A l’heure où l’on parlait de problèmes d’Homme,
Au moment où la jeunesse prenait forme,
Au lieu de se baigner dans la jouvence et la douceur
La jeunesse nage dans une mare de frayeur.
Sida, démon qui conjure le sexe
Nous laisse tous avec nos complexes.
Hier, il faisait bon de parler des amants,
La vie et le temps étaient intéressants.
Mais aujourd’hui, amour et baiser,
Ce ne sont plus les apanages d’aimer.
L’apprentissage merveilleux
Que rêve chacun pour se dire heureux,
Au moment d’entrer dans la vie,
Est plutôt un gâchis.
Sida, monstre de notre temps
Tu enlèves au plaisir son charme innocent.

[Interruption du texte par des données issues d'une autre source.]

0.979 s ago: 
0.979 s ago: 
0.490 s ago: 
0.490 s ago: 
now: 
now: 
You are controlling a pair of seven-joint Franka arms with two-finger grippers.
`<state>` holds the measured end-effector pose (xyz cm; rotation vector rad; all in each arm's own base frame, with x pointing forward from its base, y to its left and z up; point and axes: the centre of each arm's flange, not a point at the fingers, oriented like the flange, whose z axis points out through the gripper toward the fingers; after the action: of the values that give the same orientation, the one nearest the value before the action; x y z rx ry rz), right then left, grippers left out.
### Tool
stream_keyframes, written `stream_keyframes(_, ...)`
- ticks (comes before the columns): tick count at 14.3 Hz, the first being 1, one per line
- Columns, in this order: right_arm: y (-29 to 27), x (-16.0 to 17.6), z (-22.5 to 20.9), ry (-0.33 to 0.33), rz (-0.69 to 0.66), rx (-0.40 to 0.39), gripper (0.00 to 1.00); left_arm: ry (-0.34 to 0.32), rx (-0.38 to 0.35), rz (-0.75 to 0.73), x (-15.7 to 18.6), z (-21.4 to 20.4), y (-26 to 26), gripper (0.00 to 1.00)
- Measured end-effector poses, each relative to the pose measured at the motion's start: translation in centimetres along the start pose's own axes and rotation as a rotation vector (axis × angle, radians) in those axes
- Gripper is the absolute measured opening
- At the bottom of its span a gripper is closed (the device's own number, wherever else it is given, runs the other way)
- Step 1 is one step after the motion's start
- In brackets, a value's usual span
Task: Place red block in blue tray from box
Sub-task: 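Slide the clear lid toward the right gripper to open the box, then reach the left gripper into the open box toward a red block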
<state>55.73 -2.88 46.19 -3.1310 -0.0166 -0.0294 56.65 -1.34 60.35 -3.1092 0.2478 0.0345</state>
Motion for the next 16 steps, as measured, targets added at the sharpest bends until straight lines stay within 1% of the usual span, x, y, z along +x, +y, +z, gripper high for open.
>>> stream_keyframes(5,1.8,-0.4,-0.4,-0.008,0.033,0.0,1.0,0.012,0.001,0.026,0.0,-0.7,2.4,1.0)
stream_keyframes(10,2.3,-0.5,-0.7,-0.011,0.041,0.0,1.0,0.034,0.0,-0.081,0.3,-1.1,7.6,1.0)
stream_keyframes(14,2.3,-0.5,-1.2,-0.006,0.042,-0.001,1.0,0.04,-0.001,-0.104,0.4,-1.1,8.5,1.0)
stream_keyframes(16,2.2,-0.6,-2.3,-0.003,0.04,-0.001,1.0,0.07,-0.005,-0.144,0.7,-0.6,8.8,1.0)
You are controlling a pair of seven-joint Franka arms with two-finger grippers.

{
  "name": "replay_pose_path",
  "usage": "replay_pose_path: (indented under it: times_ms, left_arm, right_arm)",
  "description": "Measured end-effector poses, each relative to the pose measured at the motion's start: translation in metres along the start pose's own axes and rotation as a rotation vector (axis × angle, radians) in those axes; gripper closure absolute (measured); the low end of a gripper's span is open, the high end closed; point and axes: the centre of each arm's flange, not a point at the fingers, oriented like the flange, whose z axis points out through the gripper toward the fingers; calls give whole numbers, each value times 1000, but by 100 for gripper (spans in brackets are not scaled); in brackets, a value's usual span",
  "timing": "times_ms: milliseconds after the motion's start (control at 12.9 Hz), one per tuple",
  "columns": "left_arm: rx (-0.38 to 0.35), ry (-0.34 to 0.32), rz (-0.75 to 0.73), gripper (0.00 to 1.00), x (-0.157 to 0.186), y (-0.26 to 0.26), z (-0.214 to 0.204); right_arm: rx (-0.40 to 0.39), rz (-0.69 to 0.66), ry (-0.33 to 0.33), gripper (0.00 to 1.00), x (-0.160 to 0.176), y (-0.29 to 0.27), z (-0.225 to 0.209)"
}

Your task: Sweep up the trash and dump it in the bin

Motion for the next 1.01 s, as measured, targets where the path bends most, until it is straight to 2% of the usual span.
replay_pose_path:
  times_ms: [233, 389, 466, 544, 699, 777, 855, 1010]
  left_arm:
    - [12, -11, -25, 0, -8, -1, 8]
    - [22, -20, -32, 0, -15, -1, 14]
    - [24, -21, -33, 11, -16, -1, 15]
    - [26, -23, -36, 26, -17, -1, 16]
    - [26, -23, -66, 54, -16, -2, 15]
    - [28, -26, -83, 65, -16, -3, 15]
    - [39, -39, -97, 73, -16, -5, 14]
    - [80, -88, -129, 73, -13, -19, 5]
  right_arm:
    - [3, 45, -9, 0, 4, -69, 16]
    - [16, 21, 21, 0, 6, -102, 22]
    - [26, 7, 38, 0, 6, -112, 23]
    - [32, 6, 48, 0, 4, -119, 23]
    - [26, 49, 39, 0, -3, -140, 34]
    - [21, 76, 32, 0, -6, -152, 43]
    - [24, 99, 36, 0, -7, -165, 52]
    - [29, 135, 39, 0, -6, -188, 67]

L’amour enfin perd toute sa raison,
A force de tant de questions.
Sida, tu n’es pas là pour moraliser la race.
Mais bien pour traquer sur toutes les places.
Il n’y a pas de maladie en guise de châtiment.
Il n’est écrit nulle part dans le firmament.
Il y a des détresses comme des accidents.
Le châtiment, c’est de ne pas être prudent
Dans le glissement de son aveuglement
Sida, quel est ton nom,
Quand même tu frappes sans raison
Ceux-là qui marchent dans les parenthèses du oui et du non ?
Tu mets la souffrance dans le cœur de la population.